Dies ist der dritte Band der Reihe und eigentlich ist er auch eigenständig lesbar, da die Familie aber wirklich sehr groß ist und die Namen doch recht eigenwillig, empfinden wir es als hilfreich mit Band 1 anzufangen. Wir haben mit Band 2 begonnen und waren anfangs ziemlich irritiert. Bei Band 3 waren wird dafür sofort mitten im Geschehen drin! Auch hilft es, daß meine Tochter nun ein Jahr älter ist und somit mit fast 11 Jahren, dem Zielgruppenalter entspricht. Ich war erstaunt, wie gut meine Tochter sich nach all der Zeit noch an die einzelnen Familienmitglieder erinnern kann, der Vorgängerband hat sie offensichtlich viel mehr beeindruckt, als ich damals dachte. Auch dieser Band hat sie wirklich berührt. Dem Workshop von Lil und dem Gezicke unter den Konkurrenten in spe, den angeblich lässigen Designern und den immer wieder auftauchenden neuen Jungs in der Runde Matts und Jari ist sie wirklich aufmerksam gefolgt. Ihr Liebling ist aber Lils jüngere 11-Jährige Schwester, die dieses Mal ziemlich viel Aufmerksamkeit bekommt. Auch ihre Hormone fangen an zu kochen und übernehme komplett die Oberhand bei ihr, während das Gehirn völlig ausgeschaltet wird. Das hat sie doch ziemlich erschreckt, wobei sie sich schon gut mit Artis Gefühl, daß sie nie etwas darf, immer nur die anderen, sehr gut identifizieren konnte. Hel ist dabei das totale Gegenteil, sie will nicht nur wie eine Klette an Pego hängen, der sie am liebsten nur für sich hätte, sondern auch Zeit mit ihrer besten Freundin Lil verbringen. Was ich richtig klasse fand, ist dass sie Pego auch richtig Contra gibt, wenn sie anderer Meinung ist als er! So führt die Familie nämlich eine ziemlich ausführliche Tattoo-Diskussion in der U-Bahn, sehr zur Unterhaltung der übrigen Reisenden. Dabei bezieht die Autorin nicht direkt Position und erhebt vor allem keinen moralischen Zeigefinger, was ich sehr angenehm finde, dennoch würde ich mal tippen, daß sie selbst nicht tätowiert ist ;) Am Ende wurde das Buch richtig spannend, meine Tochter hat total mitgefiebert und sie war sehr entsetzt, was mit Arti passiert ist. Sie hat sich wahrscheinlich geschworen, niemals selbst blind vor Liebe zu werden, aber wenn das immer so einfach wäre?
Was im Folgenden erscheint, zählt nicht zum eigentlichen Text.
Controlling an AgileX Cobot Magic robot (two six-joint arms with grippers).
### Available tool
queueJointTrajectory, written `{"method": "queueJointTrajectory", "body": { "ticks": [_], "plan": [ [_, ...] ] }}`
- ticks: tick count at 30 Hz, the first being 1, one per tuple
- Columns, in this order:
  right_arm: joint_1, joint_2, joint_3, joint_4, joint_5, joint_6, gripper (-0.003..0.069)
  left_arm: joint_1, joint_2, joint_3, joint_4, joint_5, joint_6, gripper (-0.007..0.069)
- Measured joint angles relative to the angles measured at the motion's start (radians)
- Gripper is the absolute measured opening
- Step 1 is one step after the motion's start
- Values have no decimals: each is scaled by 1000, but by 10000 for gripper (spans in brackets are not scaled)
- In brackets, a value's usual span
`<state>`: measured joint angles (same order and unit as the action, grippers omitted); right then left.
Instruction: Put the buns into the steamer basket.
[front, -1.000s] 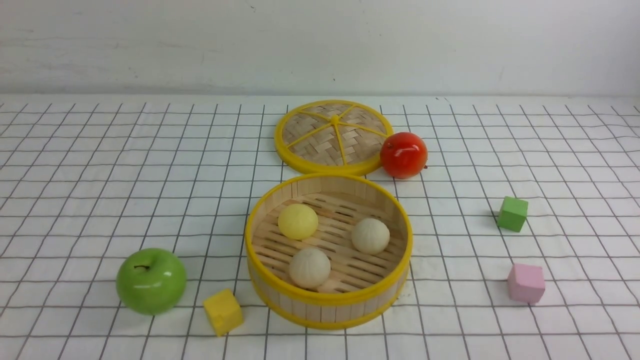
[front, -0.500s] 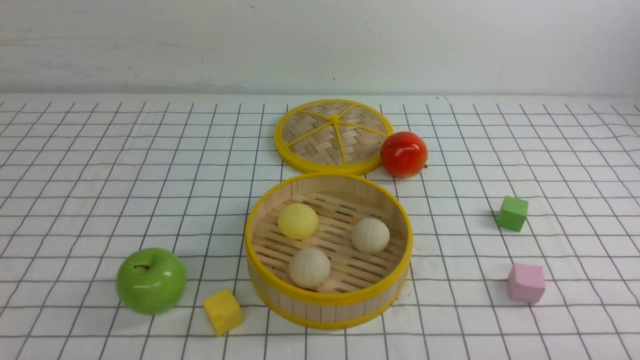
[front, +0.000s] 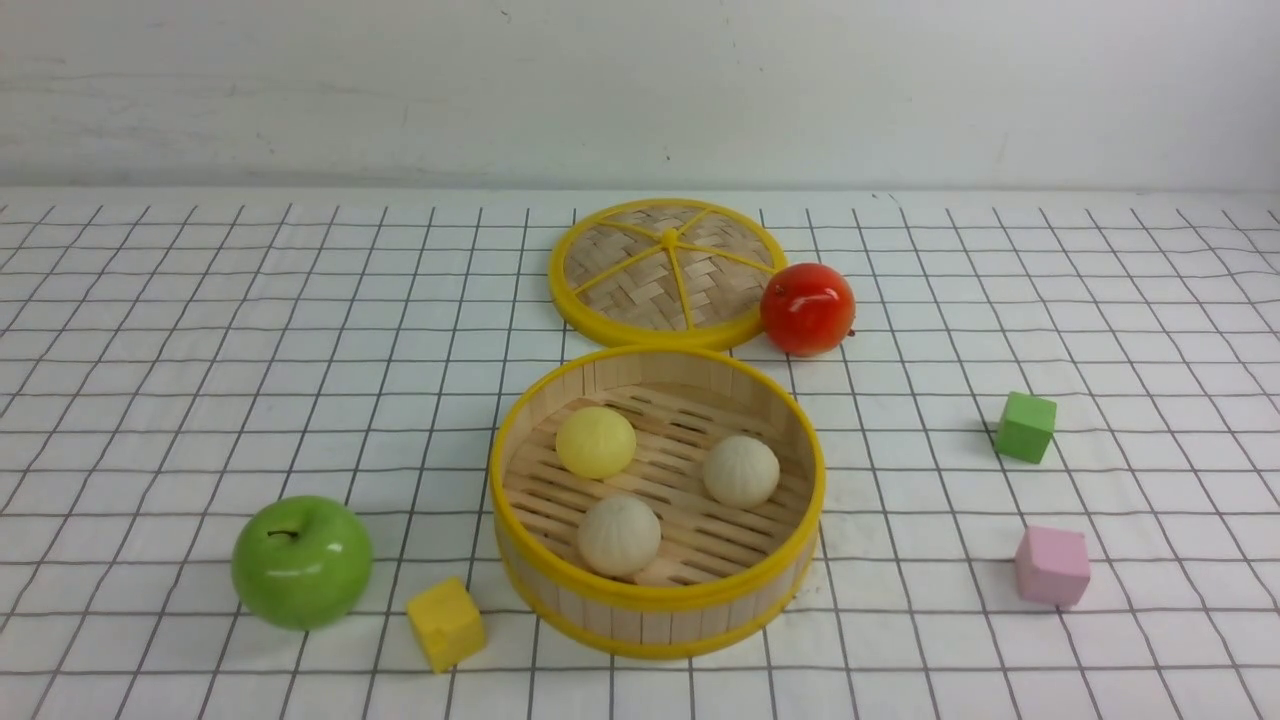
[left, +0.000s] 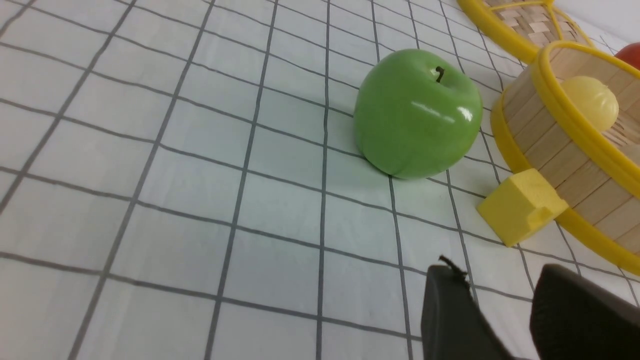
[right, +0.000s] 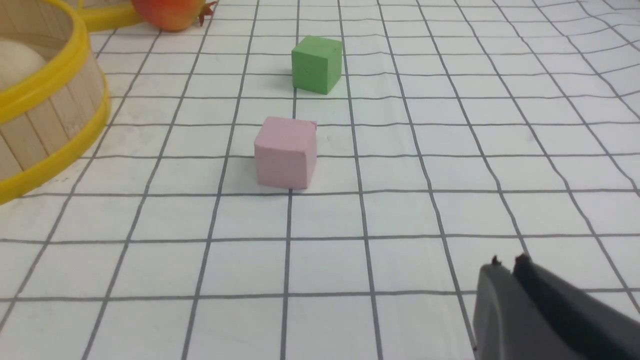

Die Familie ist wirklich sehr groß und das nächste Kind ist bereits unterwegs. Dennoch hat sich die Autorin mit allen Familienmitgliedern viel Mühe gegeben, ihnen eigene Persönlichkeiten auf den Leib zu schreiben, sie sich fortentwickeln zu lassen, statt sie nur als bloße Statisten durch das Buch schwirren zu lassen. Ganz klar hat dieses Buch eine Kernaussage: Familie ist das Wichtigste was macht hat, möge sie auch noch so sehr nerven und lästig sein, ohne sie, ist man nur ein halber Mensch. Dennoch steckt in diesem Buch noch viel mehr, was ich aber nicht verraten möchte, weil ich sonst die Spannung um Artis Irrungen und Wirrungen vorweg nehme.